The governor and the UM I think the state police
superintendent both said, what you guys are doing is hopeless.
The cases closed. Your kids died in that fire. The
case closed, and the solders were like, no, we're gonna
go hire a private detective. And they did hire a
(31:25):
private detective. And he started sniffing around town and UM
heard a weird rumor that the police that the fire
chief had said that he actually found a heart and
had put it in a box and buried it at
the site, which is a weird thing to do, it is,
and he went to the guy and was like, you
gotta show me where this thing is buried. Uh, he
(31:47):
does he actually dig it up and they find a
sort of I wouldn't say fresh beef liver, fresh ish
but not burned. And then he admits, you know what,
I put this there hoping that someone would find this
and just think it was a body part of one
of their kids. We can close the case, very ham
fisted way of closing a case. Jerk. Yeah, And it's
(32:10):
just I don't know why he thought that would work.
I don't want to say he's dumb, but it was
a pretty dumb thing to do. Uh. So previous to this,
all sorts of weird claims had started to fly in
reportings of sightings all over the country. One woman was
operating a tour stop about fifty miles west and she said, no,
(32:32):
I saw them the morning after the fire, served in breakfast.
Uh they got into a car with Florida license plates.

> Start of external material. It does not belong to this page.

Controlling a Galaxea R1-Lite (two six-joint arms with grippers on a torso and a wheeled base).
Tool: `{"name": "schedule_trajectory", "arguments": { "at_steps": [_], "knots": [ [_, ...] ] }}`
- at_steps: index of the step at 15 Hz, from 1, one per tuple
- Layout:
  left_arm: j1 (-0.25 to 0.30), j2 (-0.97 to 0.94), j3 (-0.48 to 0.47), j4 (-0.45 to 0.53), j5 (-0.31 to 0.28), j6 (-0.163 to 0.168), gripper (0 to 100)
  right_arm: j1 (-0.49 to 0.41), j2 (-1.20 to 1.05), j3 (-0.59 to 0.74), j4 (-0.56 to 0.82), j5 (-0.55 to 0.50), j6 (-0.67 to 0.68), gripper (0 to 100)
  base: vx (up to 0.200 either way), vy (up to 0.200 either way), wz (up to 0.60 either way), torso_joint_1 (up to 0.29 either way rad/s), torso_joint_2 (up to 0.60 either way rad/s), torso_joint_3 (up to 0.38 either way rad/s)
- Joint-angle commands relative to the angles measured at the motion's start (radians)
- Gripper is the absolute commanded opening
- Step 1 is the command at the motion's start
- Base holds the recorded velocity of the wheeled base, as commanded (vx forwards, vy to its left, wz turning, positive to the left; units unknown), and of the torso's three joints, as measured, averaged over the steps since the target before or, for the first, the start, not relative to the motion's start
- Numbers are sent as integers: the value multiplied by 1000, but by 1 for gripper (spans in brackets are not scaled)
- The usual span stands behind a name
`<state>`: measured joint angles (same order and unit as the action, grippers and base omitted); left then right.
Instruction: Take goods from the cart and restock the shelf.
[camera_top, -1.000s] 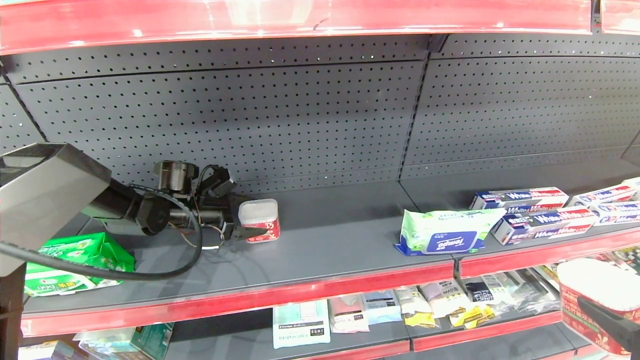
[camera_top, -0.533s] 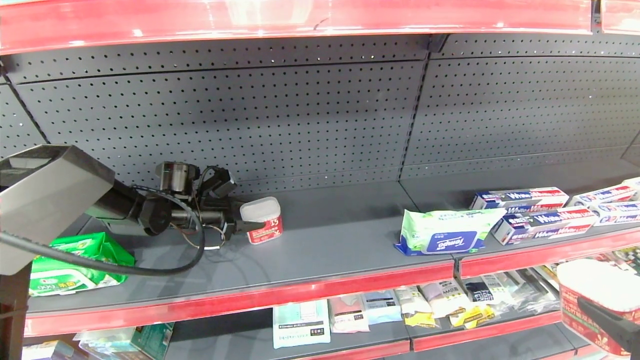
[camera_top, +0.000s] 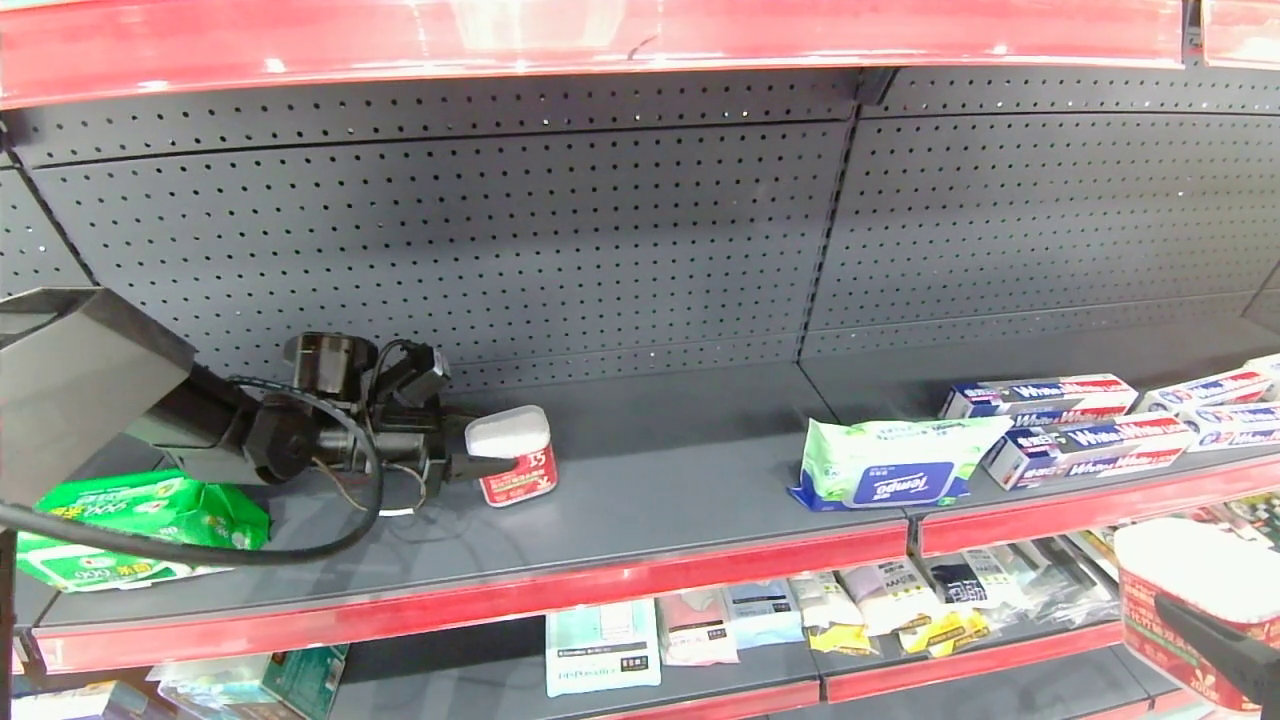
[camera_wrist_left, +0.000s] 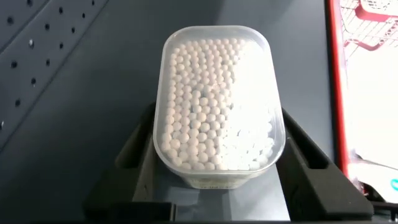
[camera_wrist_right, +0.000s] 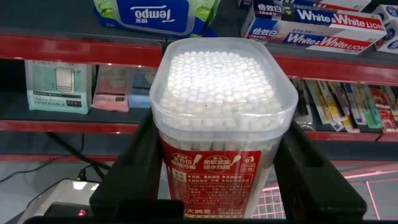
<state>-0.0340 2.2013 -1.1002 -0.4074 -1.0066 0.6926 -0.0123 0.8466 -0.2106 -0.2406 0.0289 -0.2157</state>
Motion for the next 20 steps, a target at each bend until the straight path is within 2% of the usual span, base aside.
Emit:
{"name": "schedule_trajectory", "arguments": {
  "at_steps": [1, 5, 7, 9, 11, 20],
  "knots": [
    [23, -55, 60, -2, -7, 18, 0, 0, 0, -1, -2, 0, -1, 0, 0, 0, 0, 0, 0, 0],
    [48, -117, 183, -2, -38, 91, 0, 0, 0, -1, 0, 0, -1, 0, 0, 0, 0, 0, 0, 0],
    [59, -126, 226, -5, -56, 153, 0, 2, -1, -3, -2, 0, -1, 0, 0, 0, 0, 0, 0, 0],
    [60, -126, 243, -2, -58, 173, 0, 2, 2, -7, 0, 0, -1, 0, 0, 0, 0, 0, 0, 0],
    [56, -126, 244, -1, -60, 186, 0, 3, 11, -12, -2, 0, -2, 0, 0, 0, 0, 0, 0, 0],
    [39, -121, 238, 2, -60, 186, 0, 0, 22, -9, -2, 0, -1, 0, 0, 0, 0, 0, 0, 0]
  ]
}}
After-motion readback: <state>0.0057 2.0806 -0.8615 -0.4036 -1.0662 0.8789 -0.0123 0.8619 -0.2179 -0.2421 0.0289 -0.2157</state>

Um and and trust me it was your kids. So
that freaks him out of course. Uh. Then there was
a hotel not too far in Charleston, and apparently late
(32:53):
at night, the I think four kids had checked in
accompanied by some adults, two women and two men, all Italian.
And she said I tried to talk to the kids
and tried to be nice, and the dudes freaked out
and started talking Italian and like shuffled the kids out
of there real quick. Yeah, and they left early the
next morning, super super sketchy. Some ladies said that she
(33:14):
saw the kids looking out of a car that was
driving by as the house was on fire. Um. And
then there were even more tips that kind of poured
in over the years, um, including one uh that said
that they were actually being held by a distant relative
of Jenny's. Um. Someone said that Martha was in a
(33:37):
convent out west I believe yep. In nineteen sixty seven,
they got a letter from a lady in Houston said that, uh,
the oldest boy or one of the boys Lewis had
lived in that town, got drunk one night and basically
told everyone who he was. Um. They actually went and
in fact, George Solder and sometimes Jenny, he would go
all over the country tracking down these leads and always
(34:00):
sadly comes back empty handed. When he went to Texas,
he got down there, met with the guy and it
wasn't his son, obviously, but um, you know I had
to go back and tell his wife, like another another
zero in this one. Yeah, and like it's really sad
when you step back and look at it from the
perspective of the parents, like, they were not convinced that
(34:23):
their kids died in this fire. They were open to
the possibility, but they weren't convinced, and they wanted to
know for the rest of their lives. So, Yeah, he
would go all over the country chasing down leads. And
the reason he would do this, Chuck, is because he
got no help whatsoever from the local authorities. They The
Sawders actually wrote to the FBI and got a reply
from j Edgar Hoover himself that said, I'd love to help,
(34:45):
but this is out of our jurisdiction. If your local
cops will invite us to help, we'd be happy to
help investigate. And the local cops said, thanks anyway, and
turn the FBI down. I'm I can't imagine how frustrating
that must have been for the Sawders to see that,
to see Jagger Hoover say we'll help out, but these
guys have to invite us and get turned down for that,
(35:05):
you know. Yeah, so that, I mean it was the
kind of their life obsession, and obsession is a really
good good way to put it. There's a story of
George seeing a picture in a paper of a ballet
class in Manhattan, and he became convinced that one of
the girls in the picture was his daughter, Betty, and
he drove to Manhattan and demanded to see his daughter,
(35:26):
and the parents are the school was like, you need
to get out of here, dude, you've lost your mind.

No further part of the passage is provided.